L’année dernière, le journal "L’Equipe" révélait dans une enquête les conséquences dramatiques du fluor dans les années 80 et 90 sur la santé de ceux qui l’ont manipulé. Mais pour Jovian Hediger, la situation n’est plus la même aujourd’hui. "A l’époque, on fartait sans aucune protection. Aujourd’hui, cela n’existe plus: les camions sont ventilés et les techniciens portent des masques. Il y a peut-être un décalage entre l’analyse que l’on fait sur des personnes qui pendant des années ont travaillé dans certaines conditions et aujourd’hui", tranche le Bellerin.
On est parti trop vite à mes yeux en voulant tout de suite interdire
Laurent Donzé, président de Romandie ski de fond, acquiesce: "Ces produits sont essentiellement dangereux dans la mesure où on ne les utilise pas selon les règles prévues. Cela veut dire aérer la pièce mais surtout de ne pas les surchauffer.
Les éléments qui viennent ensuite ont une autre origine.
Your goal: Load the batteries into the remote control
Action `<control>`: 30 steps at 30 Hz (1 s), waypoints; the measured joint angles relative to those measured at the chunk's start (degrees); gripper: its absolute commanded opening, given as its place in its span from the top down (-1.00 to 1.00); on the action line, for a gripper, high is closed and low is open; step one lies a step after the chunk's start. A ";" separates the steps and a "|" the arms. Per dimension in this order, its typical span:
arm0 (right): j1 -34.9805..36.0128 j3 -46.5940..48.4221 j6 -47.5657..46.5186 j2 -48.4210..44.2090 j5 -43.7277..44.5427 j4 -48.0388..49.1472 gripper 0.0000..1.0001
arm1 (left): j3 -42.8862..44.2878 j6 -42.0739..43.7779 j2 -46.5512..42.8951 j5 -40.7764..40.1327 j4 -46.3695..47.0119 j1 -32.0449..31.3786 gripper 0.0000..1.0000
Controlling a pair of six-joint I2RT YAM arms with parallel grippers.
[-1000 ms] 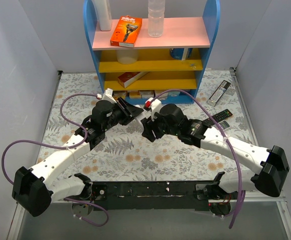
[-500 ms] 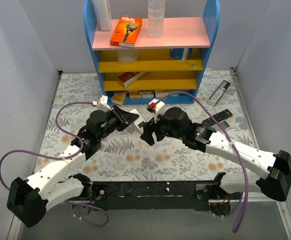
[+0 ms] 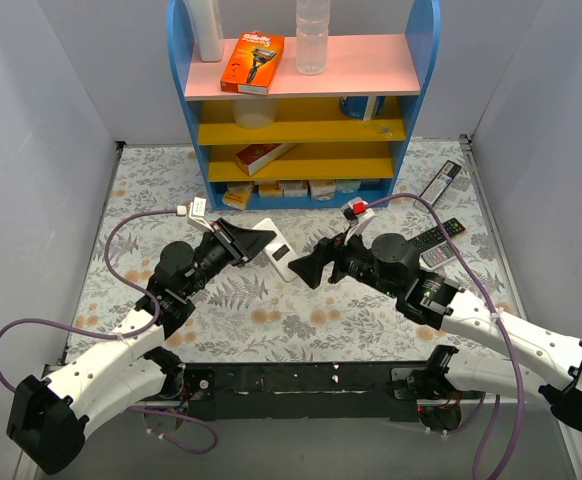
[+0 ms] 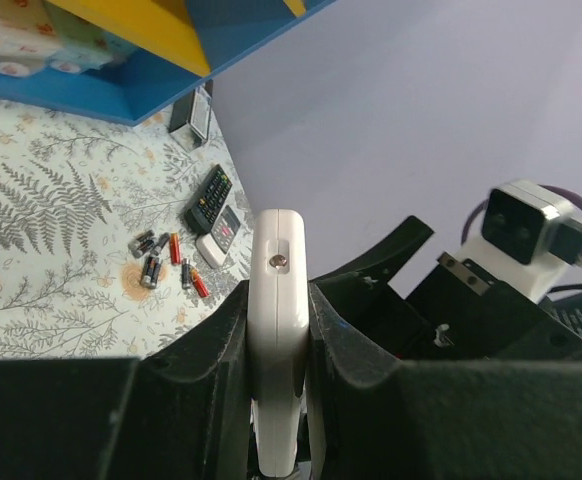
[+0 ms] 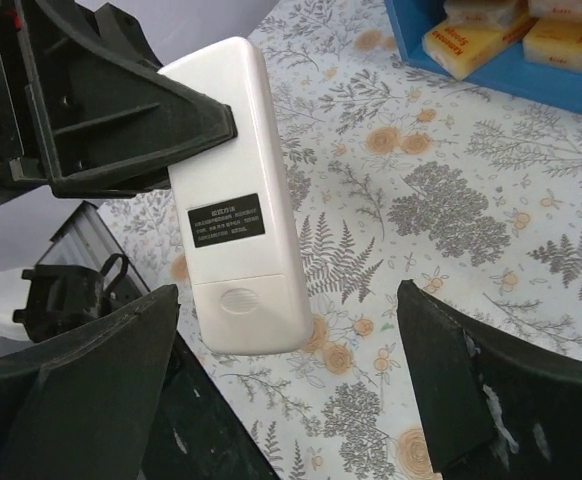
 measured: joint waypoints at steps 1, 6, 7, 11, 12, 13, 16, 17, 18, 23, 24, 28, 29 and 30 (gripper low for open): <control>-0.20 -0.59 1.11 0.00 -0.42 0.98 -0.89 | -0.46 0.33 -0.24 0.59 1.16 0.00 1.00; -1.53 -5.66 6.82 -0.13 -2.80 5.66 -0.76 | -0.74 1.73 0.20 3.65 5.16 0.00 1.00; -2.01 -6.69 8.24 -0.13 -3.78 6.58 -0.74 | -0.74 2.23 0.37 4.11 5.95 0.00 1.00; -3.98 -9.46 12.52 -0.13 -7.32 11.52 -0.51 | -1.36 2.60 1.25 4.90 8.81 0.04 1.00; -4.44 -10.25 13.62 -0.15 -8.15 12.94 -0.49 | -1.36 2.64 1.55 5.18 9.33 0.04 1.00; -4.87 -11.08 14.56 -0.15 -9.03 14.45 -0.48 | -1.36 2.71 1.90 5.38 9.81 0.04 1.00; -6.23 -13.11 17.29 -0.20 -11.43 18.12 -0.43 | -1.44 2.29 2.95 5.88 11.45 0.04 1.00; -6.73 -13.57 18.10 -0.20 -12.11 18.93 -0.42 | -1.60 2.05 3.21 5.92 12.13 0.04 1.00; -7.78 -14.19 19.30 -0.20 -13.42 20.44 -0.41 | -1.95 1.44 3.58 5.95 13.46 0.04 1.00; -9.07 -14.19 20.94 0.22 -15.32 22.36 -0.37 | -2.58 0.28 3.91 5.86 16.09 0.04 1.00; -9.33 -14.19 21.33 0.44 -15.74 22.86 -0.36 | -2.58 0.13 4.17 5.86 16.65 0.04 1.00; -9.66 -14.19 22.86 1.53 -16.68 24.55 -0.25 | -2.67 -0.81 5.81 5.79 18.73 0.07 1.00; -9.73 -14.19 23.10 1.81 -16.87 24.98 -0.15 | -2.89 -1.05 6.19 5.70 19.39 0.07 1.00; -9.84 -14.19 23.52 2.12 -17.05 25.29 -0.09 | -3.17 -1.36 6.47 5.55 19.93 0.11 1.00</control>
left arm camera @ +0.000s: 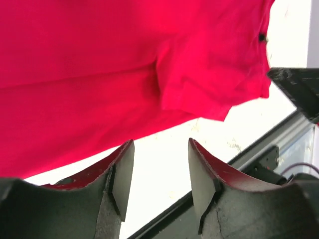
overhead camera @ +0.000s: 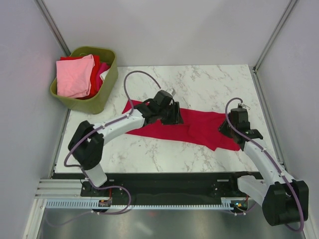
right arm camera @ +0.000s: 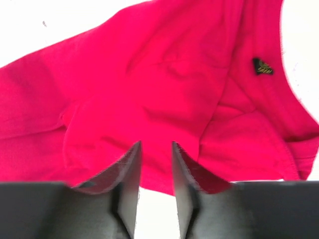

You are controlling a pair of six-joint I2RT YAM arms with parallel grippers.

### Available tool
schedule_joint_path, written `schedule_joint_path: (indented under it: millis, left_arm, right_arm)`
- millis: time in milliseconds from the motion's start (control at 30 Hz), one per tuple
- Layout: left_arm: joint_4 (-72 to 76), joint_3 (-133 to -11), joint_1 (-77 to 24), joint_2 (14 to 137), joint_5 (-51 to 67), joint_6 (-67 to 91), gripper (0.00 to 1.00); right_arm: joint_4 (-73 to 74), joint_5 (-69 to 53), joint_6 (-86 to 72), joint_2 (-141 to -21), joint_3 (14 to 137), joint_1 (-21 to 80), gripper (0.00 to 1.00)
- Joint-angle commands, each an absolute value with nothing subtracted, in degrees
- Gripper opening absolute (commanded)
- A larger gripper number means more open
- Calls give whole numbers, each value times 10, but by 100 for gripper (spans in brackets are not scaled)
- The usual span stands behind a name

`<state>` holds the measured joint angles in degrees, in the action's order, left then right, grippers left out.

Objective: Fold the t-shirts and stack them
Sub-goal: Fold the tshirt

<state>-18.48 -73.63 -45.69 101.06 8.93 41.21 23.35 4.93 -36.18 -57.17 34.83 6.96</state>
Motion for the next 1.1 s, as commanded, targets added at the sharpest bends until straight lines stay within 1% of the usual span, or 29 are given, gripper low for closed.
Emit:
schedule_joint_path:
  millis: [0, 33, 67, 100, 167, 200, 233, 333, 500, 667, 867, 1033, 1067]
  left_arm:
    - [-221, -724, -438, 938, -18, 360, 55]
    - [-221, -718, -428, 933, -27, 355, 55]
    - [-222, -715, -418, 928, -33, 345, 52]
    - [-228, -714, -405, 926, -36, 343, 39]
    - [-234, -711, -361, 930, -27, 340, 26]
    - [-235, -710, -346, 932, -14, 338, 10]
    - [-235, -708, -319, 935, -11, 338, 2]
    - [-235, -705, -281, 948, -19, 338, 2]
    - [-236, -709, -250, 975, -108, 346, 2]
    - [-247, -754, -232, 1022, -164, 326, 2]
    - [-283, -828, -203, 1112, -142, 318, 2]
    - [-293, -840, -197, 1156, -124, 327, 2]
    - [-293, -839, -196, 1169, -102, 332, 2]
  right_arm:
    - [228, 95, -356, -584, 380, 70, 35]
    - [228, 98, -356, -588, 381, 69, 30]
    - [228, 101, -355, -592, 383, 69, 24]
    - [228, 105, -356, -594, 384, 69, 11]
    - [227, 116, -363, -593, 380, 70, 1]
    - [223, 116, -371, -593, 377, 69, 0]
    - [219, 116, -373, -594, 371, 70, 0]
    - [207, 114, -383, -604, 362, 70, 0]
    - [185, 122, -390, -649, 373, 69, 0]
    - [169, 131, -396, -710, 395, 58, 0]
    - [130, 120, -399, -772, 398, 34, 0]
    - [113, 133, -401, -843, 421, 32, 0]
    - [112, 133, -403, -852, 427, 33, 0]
A l’époque, on n’en parlait pas trop même si on disait quand même qu’il fallait éviter d’inhaler la fumée. Il y avait des bruits qui couraient, des mises en gardes dans les brochures mais personne ne les lit. Le but des entraîneurs, c’était la performance et pas de se soucier de la nocivité du produit. Si le produit est efficace, c’est bon. De plus, les vapeurs sont invisibles donc on sous-estime leur importance."
Reste que la FIS a pris une décision il y a quelques années d’interdire les farts fluorés. Problème, la mise en application de cette interdiction est un vrai casse-tête pour le monde du ski de fond et est sans cesse repoussée.
"On est parti trop vite à mes yeux en voulant tout de suite interdire, tout de suite appliquer l’interdiction, alors qu'on n'avait pas encore les moyens de le faire. Le problème, c'est que dès l'instant où on ne peut pas contrôler et mettre en application ces interdictions, ça devient extrêmement compliqué." Jovian Hediger ne mâche pas ses mots. Pour l'ancien fondeur, la FIS a pris une décision précipitée.
"Il y a des choses qui se développent, mais ce n’est pas encore au niveau. Peut-être que, petit à petit, on va réussir à passer devant les produits fluorés mais on est encore dans cette phase de transition. Pour l’instant, on est clairement désavantagé sur certaines neiges sans fluor."
Laurent Donzé abonde: "On touche un problème assez intéressant parce qu'il y a des gens qui ont des bonnes intentions, qui disent que le produit est potentiellement toxique. Donc, on va l'interdire sans réfléchir aux conséquences et si on peut assumer une telle interdiction."
On ne peut pas chauffer le ski ou prélever un échantillon
Et en effet: jusqu'à présent, aucun outil n'est en mesure de détecter les traces éventuelles de fluor sur les skis. "La méthode ne doit pas être invasive, on ne peut pas chauffer le ski ou prélever un échantillon", tonne Donzé. "On a donné une mission aux scientifiques qui, pour moi, est impossible à réaliser. On a vu lors des premiers tests que les réponses données n'étaient pas applicables. Il y a un énorme décalage entre la volonté de la FIS d'interdire les produits fluorés et la réponse apportée par la science."
Et l'ancien chimiste et professeur de poursuivre. "Il suffit d'utiliser une brosse qui a eu du fluor pour que le produit se retrouve sur le ski. Donc, qu'est-ce que l'on met comme limite? Est-ce que l'on accepte une certaine dose?"
Jovian Hediger apporte une première réponse. "La FIS va mettre en place un essai sur la fin de saison, sur une Coupe du monde. Je n'ai pas tous les détails en tête, mais dans l'idée, c'est d'autoriser un nombre de skis limité par athlète, le jour de course. Le fartage sera obligatoire via l'organisateur ou en tout cas le fart sera donné par l'organisateur dans une salle commune. Comme le test aura lieu durant un sprint, les athlètes n'auront pas la possibilité de changer de ski ou de refarter."
Une utilisation de farts non fluorés mais surtout une équité entre tous les athlètes: "Dès l'instant où tout le monde se bat avec les mêmes armes, pour moi, il n'y a pas de problème", conclut l'ancien fondeur.